Tradition, location, and innovation keep the Buckeye State growing
MS_Ohio Barn

Kasapis says business was brisk in 2017, with especially strong watermelon sales and a good selection of local produce. “The Ohio season wrapped up this year around the first week of November,” he notes, adding “Business has been good.” Better yet, Kasapis is happy to buy local and keep the money in the community.

In Columbus, Sanfillipo Produce continues to make improvements on the market. “Ever since we bought it, we’ve been doing upgrades,” recounts Sanfillipo, “to get everything up to the standards for a food grade facility. This place is 40,000 square feet of warehouse with 55,000 square feet under one roof with the docks,” he says.

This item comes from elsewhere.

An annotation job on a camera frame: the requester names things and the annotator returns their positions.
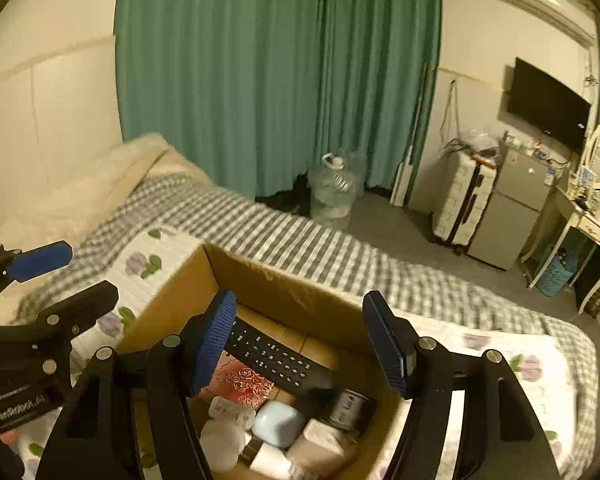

Location, too, is a prime advantage on three fronts; first, is within the city itself. “From here, you can be at all four corners of the city within about 25 minutes,” says Sanfillipo. Second, the market is right across from the airport: “We fly produce in five times a week from Los Angeles, and I just have to go across the street to pick it up,” he notes. And third, a major selling point for all the merchants operating in the area, is being within a day’s drive of most of the nation’s big population centers, with major truck corridors crisscrossing the state.

Production, Marketing, Shipping
Vegetables grown in parts of Northern Ohio are often called “muck crops,” a name saluting soil rich in decaying organic matter like algae. Celeryville, in Huron County, is in the center of the muck crops region, but its namesake vegetable no longer anchors area shipments as other commodities have become more plentiful.

One example is radishes, many grown by multigenerational farmers. “The farms we sell for [ship] overnight delivery to over half of the U.S. population,” shares Jeff Walker, in sales at T C Marketing, Inc. in Napo-leon, southeast of Toledo, which specializes in state-grown radishes. “They’re also family-run and have been since 1896,” he adds.

Other Northern Ohio favorites include “peppers, tomatoes, zucchini, yellow squash, chili peppers, eggplant, winter squash, and carrots,” according to Kirk Holthouse, vice president at Holthouse Farms of Ohio, Inc., in Willard, just north of Celeryville. “Our season is typically May to November; when we’re in season, the quality of Ohio produce is really outstanding.”

Huron County is one of the country’s top 100 fresh vegetable producers, with more than 4,000 acres. Sandusky and Henry counties, toward Toledo, each ship from more than 2,000 acres. Well established sweet corn grower-shippers populate the region south of Cleveland and east of Akron and Canton. “The Hartville area is an important producer for us,” notes Parker of Son’s Packaging.